Passei o dia tentando, de todas as formas, alinhavar um artigo que estava emperrado há séculos. Eu queria escrever sobre as concepções de justiça no inferno de Dante; peguei a figura do Minós e comecei a descascar o abacaxi. Mas eu estou preocupada.
Com um monte de coisas. Eu sou uma pessoa preocupada, angustiada, ansiosa e no limite da maluquice. Eu me importo e me preocupo com as pessoas. Isso às vezes me atrapalha muito.

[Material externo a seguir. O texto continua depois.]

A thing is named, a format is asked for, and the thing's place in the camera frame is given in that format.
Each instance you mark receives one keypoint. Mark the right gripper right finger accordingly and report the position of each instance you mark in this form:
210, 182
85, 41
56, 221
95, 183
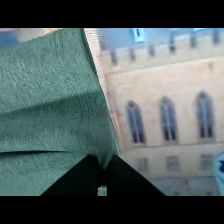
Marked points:
130, 183

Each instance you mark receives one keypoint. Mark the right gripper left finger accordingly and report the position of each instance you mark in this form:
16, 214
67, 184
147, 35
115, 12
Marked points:
78, 181

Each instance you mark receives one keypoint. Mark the grey-green garment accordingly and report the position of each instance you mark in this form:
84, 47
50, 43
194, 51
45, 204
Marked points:
46, 100

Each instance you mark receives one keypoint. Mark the light blue garment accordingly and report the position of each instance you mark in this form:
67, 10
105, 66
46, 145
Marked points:
220, 173

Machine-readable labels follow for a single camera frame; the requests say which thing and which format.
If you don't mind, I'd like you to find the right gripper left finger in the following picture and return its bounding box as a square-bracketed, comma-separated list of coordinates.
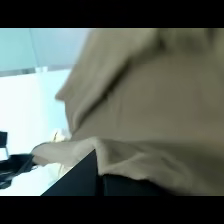
[41, 149, 103, 197]

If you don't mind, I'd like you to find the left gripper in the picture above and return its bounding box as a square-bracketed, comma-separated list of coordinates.
[0, 153, 35, 190]

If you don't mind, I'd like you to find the brown garment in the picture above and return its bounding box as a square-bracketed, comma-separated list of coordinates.
[31, 28, 224, 197]

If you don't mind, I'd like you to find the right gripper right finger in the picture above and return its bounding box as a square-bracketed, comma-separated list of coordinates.
[102, 174, 175, 197]

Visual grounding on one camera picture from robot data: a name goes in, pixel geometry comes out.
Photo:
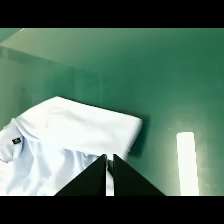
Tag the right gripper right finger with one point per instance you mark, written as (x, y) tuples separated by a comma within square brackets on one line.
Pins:
[(128, 181)]

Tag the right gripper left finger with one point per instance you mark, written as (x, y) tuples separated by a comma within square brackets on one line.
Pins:
[(90, 181)]

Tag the white T-shirt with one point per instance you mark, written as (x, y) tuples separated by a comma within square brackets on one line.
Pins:
[(66, 133)]

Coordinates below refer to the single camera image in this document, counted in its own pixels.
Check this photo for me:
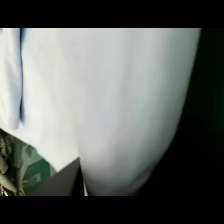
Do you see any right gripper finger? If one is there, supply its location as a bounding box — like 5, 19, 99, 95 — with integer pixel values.
27, 157, 89, 197

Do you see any white shirt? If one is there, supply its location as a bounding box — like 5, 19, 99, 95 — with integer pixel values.
0, 27, 203, 197

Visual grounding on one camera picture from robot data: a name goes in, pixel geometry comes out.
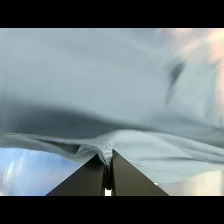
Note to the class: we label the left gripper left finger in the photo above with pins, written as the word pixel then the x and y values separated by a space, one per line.
pixel 86 180

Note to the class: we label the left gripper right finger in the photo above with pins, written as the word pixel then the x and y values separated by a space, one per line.
pixel 133 181

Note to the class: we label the light blue shirt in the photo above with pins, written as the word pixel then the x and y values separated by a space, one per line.
pixel 100 86

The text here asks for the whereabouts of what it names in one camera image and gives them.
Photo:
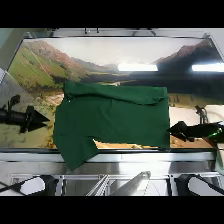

Vou dar um exemplo: a fofa Pati pegou um avião e foi pro Canadá. Ontem tentei falar com ela no msn, e nada, nada, e eu começo a achar que a menina virou homeless, e está congelando num beco deserto. Não sei se vocês se lembram daquela cena da Amélie Poulan, em que ela espera o rapaz no café, ele se atrasa e ela acha que ele foi parar no Afeganistão. Pois é, aquela cena sou eu.
Outro exemplo: eu briguei com uma pessoa que eu amei muito. Ontem, fui almoçar no chinês vagabundo da Barão de Jaguara e tudo estava cinza, e tudo pesava muito dentro de mim, a ponto de eu não conseguir chorar. E hoje eu acordei muito cansada.